==== Available data
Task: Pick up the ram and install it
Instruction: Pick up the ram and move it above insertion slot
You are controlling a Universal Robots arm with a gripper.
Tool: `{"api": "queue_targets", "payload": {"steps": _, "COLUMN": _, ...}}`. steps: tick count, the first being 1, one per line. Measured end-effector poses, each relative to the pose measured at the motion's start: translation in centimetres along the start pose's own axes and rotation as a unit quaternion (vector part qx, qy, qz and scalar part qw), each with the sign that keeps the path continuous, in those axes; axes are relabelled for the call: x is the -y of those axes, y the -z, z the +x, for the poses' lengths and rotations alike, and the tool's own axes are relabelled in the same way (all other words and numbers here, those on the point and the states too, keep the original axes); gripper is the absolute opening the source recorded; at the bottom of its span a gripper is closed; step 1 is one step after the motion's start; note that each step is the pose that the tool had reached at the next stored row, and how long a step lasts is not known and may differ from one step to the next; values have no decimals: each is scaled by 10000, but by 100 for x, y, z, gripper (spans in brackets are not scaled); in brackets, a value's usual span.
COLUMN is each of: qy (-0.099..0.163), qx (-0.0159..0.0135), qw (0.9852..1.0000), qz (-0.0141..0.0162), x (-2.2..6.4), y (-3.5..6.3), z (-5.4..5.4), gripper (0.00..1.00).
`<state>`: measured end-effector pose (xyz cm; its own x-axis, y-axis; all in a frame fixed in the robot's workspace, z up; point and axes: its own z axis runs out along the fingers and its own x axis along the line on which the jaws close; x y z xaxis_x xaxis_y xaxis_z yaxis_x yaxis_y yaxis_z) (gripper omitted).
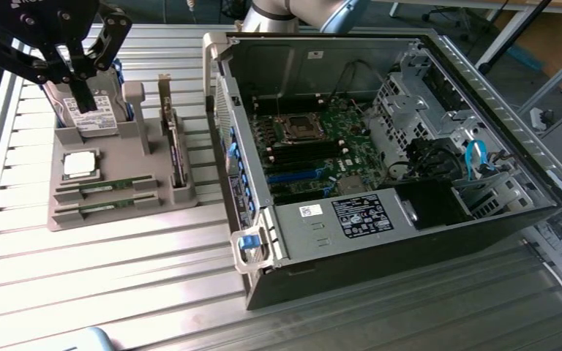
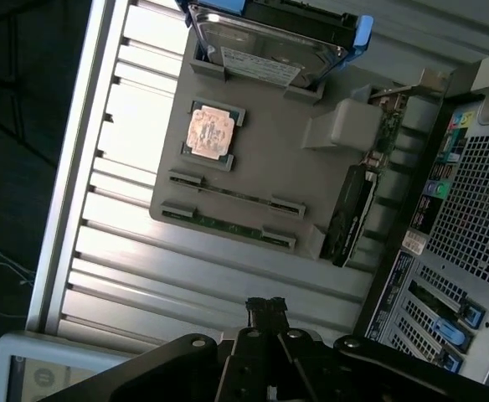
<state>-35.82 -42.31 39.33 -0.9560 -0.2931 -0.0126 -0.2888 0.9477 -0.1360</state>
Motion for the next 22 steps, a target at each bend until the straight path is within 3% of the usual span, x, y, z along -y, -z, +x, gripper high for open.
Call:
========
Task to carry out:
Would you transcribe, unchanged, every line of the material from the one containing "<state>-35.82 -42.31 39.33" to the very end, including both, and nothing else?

Solution to this exercise:
<state>-35.82 -42.31 39.33 -0.9560 -0.2931 -0.0126 -0.2888 0.9477 -0.1360</state>
Motion for the next 22 steps, a target at each bend until the straight path is within 3% of the usual span, x, y, z along -y, -z, +x, gripper high for open.
Call:

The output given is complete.